No ano passado, a prefeitura informou que o déficit seria resolvido a partir da inauguração de uma nova unidade de ensino, o Centro Espaço Educativo Pró-Infância. Isso de pronto ocorreu, mas, menos de um mês depois, uma nova fila se formou – hoje já existem 70 crianças aguardando uma vaga, conforme informações remetidas ao MPPR pela própria prefeitura, via Secretaria Municipal de Educação.
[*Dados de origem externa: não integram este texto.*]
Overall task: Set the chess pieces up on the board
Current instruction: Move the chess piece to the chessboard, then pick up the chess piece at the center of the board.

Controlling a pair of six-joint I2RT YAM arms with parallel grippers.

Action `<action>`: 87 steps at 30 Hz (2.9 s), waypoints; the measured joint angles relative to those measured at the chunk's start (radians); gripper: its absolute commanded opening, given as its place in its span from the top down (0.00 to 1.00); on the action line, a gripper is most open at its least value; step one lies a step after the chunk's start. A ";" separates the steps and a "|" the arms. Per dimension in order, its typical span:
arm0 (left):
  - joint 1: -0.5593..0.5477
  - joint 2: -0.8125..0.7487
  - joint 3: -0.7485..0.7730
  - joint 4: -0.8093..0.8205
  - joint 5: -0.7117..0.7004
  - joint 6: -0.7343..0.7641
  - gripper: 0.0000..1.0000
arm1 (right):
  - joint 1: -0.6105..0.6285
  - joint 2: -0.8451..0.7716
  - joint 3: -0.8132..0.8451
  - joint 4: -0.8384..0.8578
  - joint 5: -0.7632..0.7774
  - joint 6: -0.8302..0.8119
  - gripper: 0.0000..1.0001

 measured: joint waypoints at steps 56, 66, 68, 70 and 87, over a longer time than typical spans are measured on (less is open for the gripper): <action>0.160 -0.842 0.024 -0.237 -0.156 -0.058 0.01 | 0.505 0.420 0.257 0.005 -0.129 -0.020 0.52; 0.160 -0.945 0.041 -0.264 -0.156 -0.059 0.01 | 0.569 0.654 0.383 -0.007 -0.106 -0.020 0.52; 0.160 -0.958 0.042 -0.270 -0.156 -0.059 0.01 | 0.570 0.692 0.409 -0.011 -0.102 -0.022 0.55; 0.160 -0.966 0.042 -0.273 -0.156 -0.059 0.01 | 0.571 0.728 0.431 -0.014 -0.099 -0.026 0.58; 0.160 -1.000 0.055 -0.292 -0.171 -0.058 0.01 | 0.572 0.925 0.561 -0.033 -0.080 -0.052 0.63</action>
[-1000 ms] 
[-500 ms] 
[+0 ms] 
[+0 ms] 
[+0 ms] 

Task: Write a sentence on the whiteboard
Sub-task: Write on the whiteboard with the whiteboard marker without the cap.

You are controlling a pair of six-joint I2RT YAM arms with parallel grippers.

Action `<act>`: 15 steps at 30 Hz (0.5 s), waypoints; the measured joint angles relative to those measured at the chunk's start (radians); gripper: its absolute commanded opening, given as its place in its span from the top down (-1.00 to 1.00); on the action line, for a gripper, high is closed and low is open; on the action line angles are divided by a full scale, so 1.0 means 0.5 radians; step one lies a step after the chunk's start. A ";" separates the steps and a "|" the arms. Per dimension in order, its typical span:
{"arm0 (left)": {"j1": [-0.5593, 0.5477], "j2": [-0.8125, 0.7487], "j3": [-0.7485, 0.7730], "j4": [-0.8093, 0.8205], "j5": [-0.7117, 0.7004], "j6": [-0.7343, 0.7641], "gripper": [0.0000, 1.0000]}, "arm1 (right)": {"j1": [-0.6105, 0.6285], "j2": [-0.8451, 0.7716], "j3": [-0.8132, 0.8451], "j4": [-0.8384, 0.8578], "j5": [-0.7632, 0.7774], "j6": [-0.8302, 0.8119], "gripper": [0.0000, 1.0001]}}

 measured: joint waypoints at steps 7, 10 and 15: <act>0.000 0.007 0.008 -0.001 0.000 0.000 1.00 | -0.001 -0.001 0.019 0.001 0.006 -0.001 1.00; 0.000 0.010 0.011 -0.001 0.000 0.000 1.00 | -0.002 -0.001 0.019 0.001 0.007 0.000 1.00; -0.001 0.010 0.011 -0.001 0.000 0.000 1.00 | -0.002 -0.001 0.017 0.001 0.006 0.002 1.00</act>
A Promotoria vinha buscando resolver o problema de forma administrativa, tendo inclusive proposto um termo de ajustamento de conduta, mas essa proposta foi negada na semana passada pela gestão municipal, restando a via judicial para se buscar uma solução ao impasse.

Suporte às famílias – Na ação, o Ministério Público requer ainda a implementação de uma política municipal de atendimento para crianças que necessitem dos serviços de educação infantil mesmo nos períodos de férias e recesso escolar. A Promotoria sustenta o pedido na necessidade de que muitas famílias têm de serviços continuados na educação, sem interrupções, notadamente nos casos de pais e mães que trabalham fora. Também com relação a essa questão houve tentativa de resolução extrajudicial do conflito com a prefeitura de Planalto, com expedição da Recomendação Administrativa.

Liminarmente, o MP/PR requer que seja determinado pela Justiça que o município de Planalto oferte em até 60 dias a educação infantil (0 a 3 anos) a todas as crianças que aguardam vaga em lista de espera, bem como das que, futuramente, manifestarem interesse. Também que seja efetivada, ao menos, a matrícula da metade das crianças que se encontram na fila há 30 dias.